PHB if you've never read it, followed by the Monster Manual, which will have plenty of surprises for you, I suspect, since a lot of the canon for how D&D monsters work was codified in 2E. 1E still has a lot more flexibility and a number of weirdos you've never heard of. (Everyone loves to roast EGG for valley elves, but how many people remember the existence of grey elves?)

If the World of Greyhawk you got is the folio, I'd read that next, and then go onto Slavers. If it's the full boxed set, I'd read Slavers first.
Was the boxed set, I believe, so will read that last (plus it’s PDF, which is harder for me to absorb for some reason).
 

Voadam

Legend
Players Handbook first. It will give you a perspective on player viewpoint and mechanical options.

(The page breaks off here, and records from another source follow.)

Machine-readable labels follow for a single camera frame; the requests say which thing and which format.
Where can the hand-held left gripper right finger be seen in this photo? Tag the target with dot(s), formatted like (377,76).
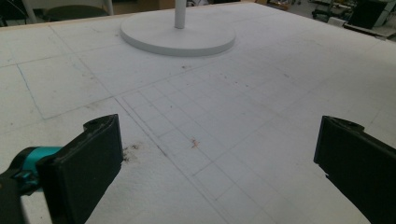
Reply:
(358,165)

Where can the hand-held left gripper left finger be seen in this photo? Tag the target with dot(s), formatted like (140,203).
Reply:
(81,171)

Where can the black box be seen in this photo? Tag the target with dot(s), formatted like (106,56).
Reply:
(367,14)

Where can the dark round chair seat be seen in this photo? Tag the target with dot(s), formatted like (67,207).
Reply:
(74,12)

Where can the white round stand base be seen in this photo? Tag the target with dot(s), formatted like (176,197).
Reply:
(177,37)

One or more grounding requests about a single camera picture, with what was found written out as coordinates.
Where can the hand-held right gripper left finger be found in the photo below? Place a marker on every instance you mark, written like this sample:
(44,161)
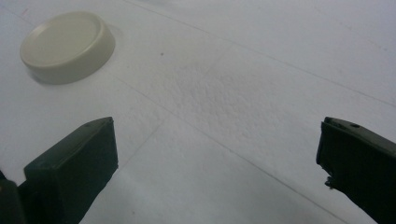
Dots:
(71,168)

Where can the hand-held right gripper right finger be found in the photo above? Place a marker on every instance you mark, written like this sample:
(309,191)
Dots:
(361,161)

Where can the cream round lid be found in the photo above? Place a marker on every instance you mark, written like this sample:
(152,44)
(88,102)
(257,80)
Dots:
(62,43)

DMG second. It has a bunch of directly useful stuff for running a game and the game ethos and weird esoteric stuff a bunch of which you will probably not use directly but it will give you flavor vibes. It also has stuff about the player's mechanics that are surprises, stuff a player may not know from just reading the PH descriptions until they find out in game such as certain aspects of spells and player abilities.

Your call on whether to reread the PH then given the DMG hidden lore on aspects of the player mechanics in the PH.

The MM came first before either and is fun on its own, but was useful straight away as an OD&D big monster book. For your purposes it can be read at any time, short descriptions for most monsters with many humanoids getting troop type and weapon equipment breakdowns. Enjoy the Trampier art, marvel at the Balor's powerhouse 8 HD, and consider the implications of the orc's lawful evil alignment.

I would go with UA fourth, it gives a lot of neat expansions and unbalanced crazy options and some decent excerpts from Dragon articles on demihumans and their gods. It is not just expansions but also revisions such as on demi human level limits and allowed class options.

Greyhawk then for the world background followed by Slavers for the modules.

Unless you wanted to dive right in with DMing then I would read Slavers first to see the plot and think about it while skimming the PH and DMG and UA to learn the system basics and try to figure out which UA options to allow or not.